• _REQUIRED WORK_
Using the material below, print the line that contains "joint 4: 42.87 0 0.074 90", the line that contains "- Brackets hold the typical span", and every line in between, exactly and nothing else.
-- DATA SECTION follows --
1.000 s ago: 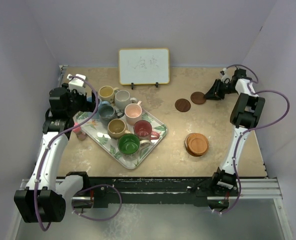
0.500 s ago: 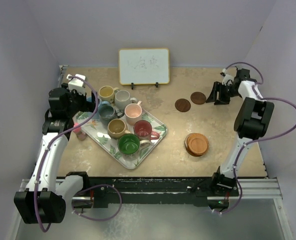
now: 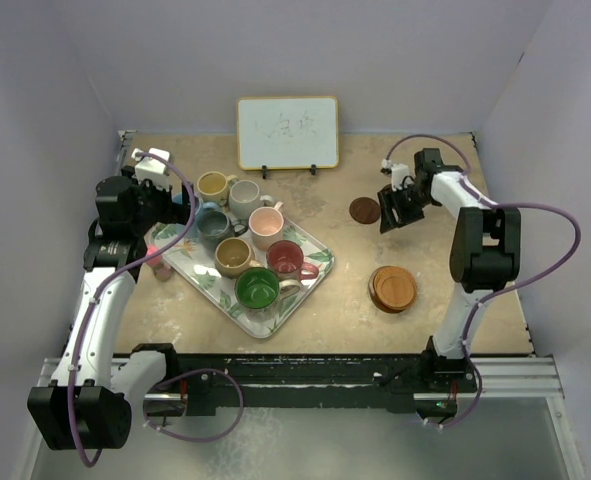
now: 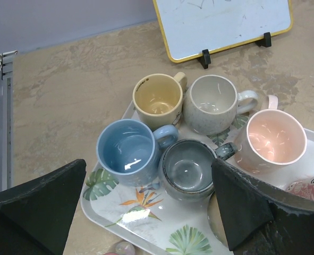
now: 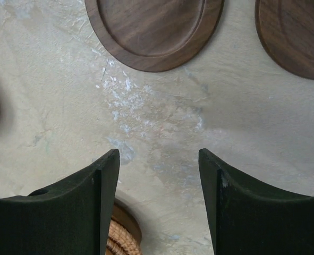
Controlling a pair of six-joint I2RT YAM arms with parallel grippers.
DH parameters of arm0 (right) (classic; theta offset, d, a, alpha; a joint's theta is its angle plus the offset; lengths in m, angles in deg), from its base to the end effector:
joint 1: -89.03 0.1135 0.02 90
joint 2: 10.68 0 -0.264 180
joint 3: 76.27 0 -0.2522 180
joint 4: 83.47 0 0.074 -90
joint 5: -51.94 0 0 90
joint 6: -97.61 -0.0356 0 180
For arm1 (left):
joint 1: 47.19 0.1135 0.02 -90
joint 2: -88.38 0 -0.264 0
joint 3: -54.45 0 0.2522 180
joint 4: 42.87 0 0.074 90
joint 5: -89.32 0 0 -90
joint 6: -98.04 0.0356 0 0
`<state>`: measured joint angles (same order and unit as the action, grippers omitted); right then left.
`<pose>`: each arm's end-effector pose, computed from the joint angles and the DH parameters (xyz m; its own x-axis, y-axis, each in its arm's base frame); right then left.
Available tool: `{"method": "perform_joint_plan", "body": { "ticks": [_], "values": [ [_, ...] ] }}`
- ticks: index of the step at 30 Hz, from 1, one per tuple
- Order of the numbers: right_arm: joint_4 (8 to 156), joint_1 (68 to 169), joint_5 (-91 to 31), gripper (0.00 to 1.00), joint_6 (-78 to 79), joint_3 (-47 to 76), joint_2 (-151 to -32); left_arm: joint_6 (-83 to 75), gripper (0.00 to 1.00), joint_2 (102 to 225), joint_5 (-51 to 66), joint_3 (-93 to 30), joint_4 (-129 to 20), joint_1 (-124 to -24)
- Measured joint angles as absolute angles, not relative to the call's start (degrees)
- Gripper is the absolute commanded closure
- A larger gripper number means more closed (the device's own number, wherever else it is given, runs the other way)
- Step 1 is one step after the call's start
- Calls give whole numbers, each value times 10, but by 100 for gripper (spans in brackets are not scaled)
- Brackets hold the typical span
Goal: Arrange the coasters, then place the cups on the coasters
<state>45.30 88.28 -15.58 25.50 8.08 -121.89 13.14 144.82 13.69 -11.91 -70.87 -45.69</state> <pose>0.4007 0.0084 0.1937 -0.8320 -0.2730 -0.4830 -0.4142 0.8848 0.2134 0.2258 -0.0029 0.3433 -0.2903 0.0785 -0.9537 0.2372 0.9714 0.0078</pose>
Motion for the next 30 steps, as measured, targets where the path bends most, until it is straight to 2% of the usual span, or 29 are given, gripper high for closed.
{"method": "perform_joint_plan", "body": {
  "ticks": [8,17,23,30],
  "values": [
    [487,929,-223,36,258,82,-1224,131,2,1448,137,-119,-709,-457],
    [516,981,-275,38,254,41,-1283,132,1,1448,136,-119,-709,-457],
    [523,995,-304,48,245,-7,-1317,132,2,1448,136,-119,-709,-457],
    [517,996,-325,44,238,-51,-1346,132,2,1448,136,-119,-709,-457]
  ]
}}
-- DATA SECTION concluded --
• _ANSWER_
joint 4: 42.87 0 0.074 90
joint 5: -89.32 0 0 -90
joint 6: -98.04 0.0356 0 0
`<state>`: measured joint angles (same order and unit as the action, grippers omitted); right then left.
`<pose>`: each arm's end-effector pose, computed from the joint angles and the DH parameters (xyz m; its own x-axis, y-axis, each in its arm's base frame); right then left.
Available tool: `{"method": "perform_joint_plan", "body": { "ticks": [_], "values": [ [_, ...] ] }}`
- ticks: index of the step at 30 Hz, from 1, one per tuple
- Order of the numbers: right_arm: joint_4 (8 to 156), joint_1 (68 to 169), joint_5 (-91 to 31), gripper (0.00 to 1.00), joint_6 (-78 to 79), joint_3 (-47 to 76), joint_2 (-151 to -32); left_arm: joint_6 (-83 to 75), gripper (0.00 to 1.00), joint_2 (102 to 225), joint_5 (-51 to 66), joint_3 (-93 to 30), joint_4 (-129 to 20), joint_1 (-124 to -24)
- Measured joint angles as absolute angles, not relative to the call's start (degrees)
- Gripper is the absolute commanded closure
- A larger gripper number means more closed (the device's own number, wherever else it is given, runs the other way)
- Step 1 is one step after the call's start
- Calls give whole numbers, each value times 10, but by 100 for gripper (spans in brackets are not scaled)
- Brackets hold the typical span

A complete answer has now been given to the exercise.